Ray Casas' work of conducting DNA tests changes lives.

Ray Casas' work changes lives.

Patricia Meyer-McDonald, who is adopted, now knows that Jerry Knight is her "pop." "Our reunion after 41 years was wonderful," she said.

Jose Araujo knows that a baby born to a former girlfriend is not his. "It hurt a little at the beginning because my family had gotten involved and my parents were expecting a grandchild, but at the end, I'm thankful I found out."

Whether the results of the DNA tests he administers are welcomed or not, Casas, owner of Assured DNA and Drug Testing in Austin (www.assuredtestingdna.com), knows that the news brings closure. "And the results give people the opportunity to do the right thing," he said.

Casas conducts the $250 tests in a conference room. With several swabs of the inside the tested subject's cheek, Casas begins a process that will provide answers to big questions. The DNA is sent to a licensed lab that overnights the results to Casas.

Eighty percent of his clients want a paternity test, Casas said. Often, the DNA test is part of a court order that involves child support.

Sometimes, a man in doubt about fatherhood will call Casas from the hospital. That's what Araujo, 22, did when a hospital employee asked him to sign an Acknowledgment of Paternity form that is filed with the state of Texas. The information eventually is included in the birth certificate.

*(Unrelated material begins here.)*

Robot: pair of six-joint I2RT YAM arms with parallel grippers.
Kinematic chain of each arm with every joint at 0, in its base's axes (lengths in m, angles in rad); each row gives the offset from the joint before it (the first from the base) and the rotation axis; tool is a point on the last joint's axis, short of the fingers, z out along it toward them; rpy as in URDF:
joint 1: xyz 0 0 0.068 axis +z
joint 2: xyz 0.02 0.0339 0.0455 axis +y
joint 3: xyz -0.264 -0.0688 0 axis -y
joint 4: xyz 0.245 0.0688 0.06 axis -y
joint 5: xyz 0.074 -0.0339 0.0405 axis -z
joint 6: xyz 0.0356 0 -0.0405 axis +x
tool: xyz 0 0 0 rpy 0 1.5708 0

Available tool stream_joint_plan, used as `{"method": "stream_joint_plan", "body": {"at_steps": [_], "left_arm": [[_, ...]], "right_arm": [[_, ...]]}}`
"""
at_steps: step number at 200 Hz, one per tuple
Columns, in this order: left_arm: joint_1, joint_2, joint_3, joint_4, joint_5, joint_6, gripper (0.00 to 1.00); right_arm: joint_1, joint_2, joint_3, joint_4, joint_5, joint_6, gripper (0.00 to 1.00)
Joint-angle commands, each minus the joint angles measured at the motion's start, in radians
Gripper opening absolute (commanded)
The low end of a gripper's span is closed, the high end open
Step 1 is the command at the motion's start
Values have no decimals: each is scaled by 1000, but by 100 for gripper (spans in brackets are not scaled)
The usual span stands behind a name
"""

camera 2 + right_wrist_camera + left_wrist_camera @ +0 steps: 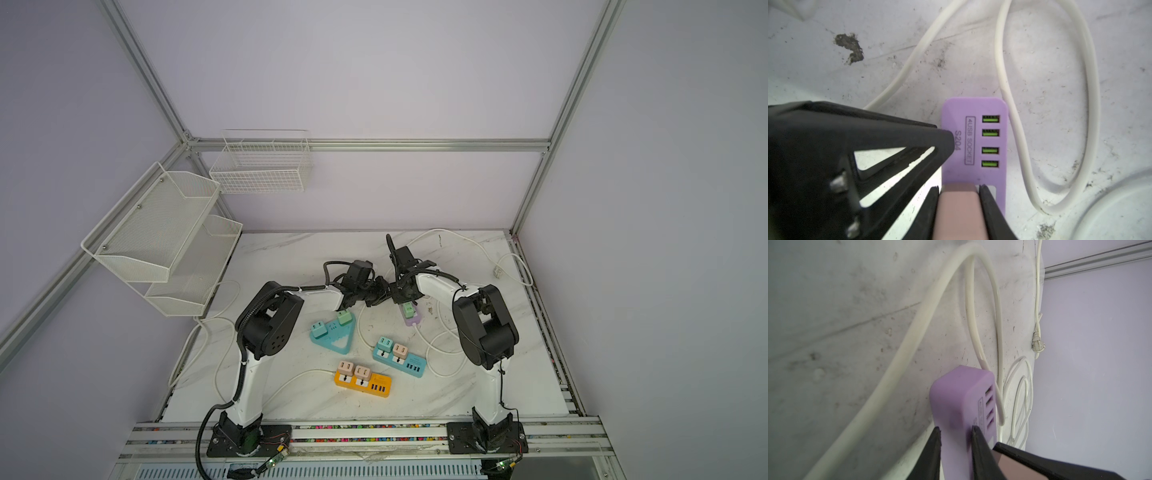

"I had my doubts, so I immediately got on the Internet on my phone and found Mr. Casas," Araujo said. He didn't sign the form but instead rushed over to see Casas. Within four days, the results confirmed that he wasn't the baby's father, Araujo said.

"In my business, you get heartbreak," said Casas, 43. "Sometimes a father wants to prove that he's the dad in order to get visitation rights. And if he's not the father, it can be a pretty emotional time."

Born and raised in Austin and a graduate of Crockett High School, Casas grew up in a single-parent home. "It was the type of upbringing where my mom taught me two things. She said, 'Son, don't get any tattoos and never hit a woman,' " he said.

Casas said he got interested in DNA testing when he worked in the child support division of the Attorney General's Office. "I saw that many men were in arrears in child support payments because they were contesting paternity and waiting a long time for test results. I figured there had to be a quicker way," he said.

Casas next became a process server, delivering legal documents for attorneys. He met a man from San Antonio with a DNA testing company. Casas observed his operation and did more research online. In 2003, he opened Assured DNA Testing.

"It's the best job," he said. "I love what I do because it provides people answers. I help people."

He helped Meyer-McDonald, 41, of Austin. Meyer-McDonald, who is adopted, found her biological mother about a year and a half ago. The woman told Meyer-McDonald there were two men who could be her biological father. "She connected with one of the men through classmates.com," Meyer-McDonald said. "In time, she revealed to him he could be a father." That man was Jerry Knight.

Meyer-McDonald's mother contacted Knight, 69, and asked if he wanted to take a DNA test. Meyer-McDonald eventually e-mailed Knight. "His writing and prose were so much like mine," she said. Knight drove from Leakey to Austin in July to take the DNA test with Casas.

"I was not feeling good about the test in the first place, but Mr. Casas made me feel exceptionally comfortable," Knight said.

The test revealed their DNA matched. Meyer-McDonald and Knight met July 16 at his home in Leakey. "I'm not a religious man, but it was one of those moments. It was a gift," Knight said. "Now, we're learning about each other. We like the same things; we process our thinking the same way. Her parents who raised her did a great job, but I can tell a lot of other things are genetic." Meyer-McDonald plans to write a book about their reunion.

Casas said it's impossible not to get caught up in stories like that of Knight and Meyer-McDonald. "It works the other way, too," he said. "There's heartbreak when people don't get the results they want."

Often, people volunteer more personal information than he wants to hear. He sees the good side of people, like those trying to establish family relationships by making the connection through DNA testing. He also meets people attempting to establish paternity for financial gain.

"I never know who's going to walk in through the door," he said.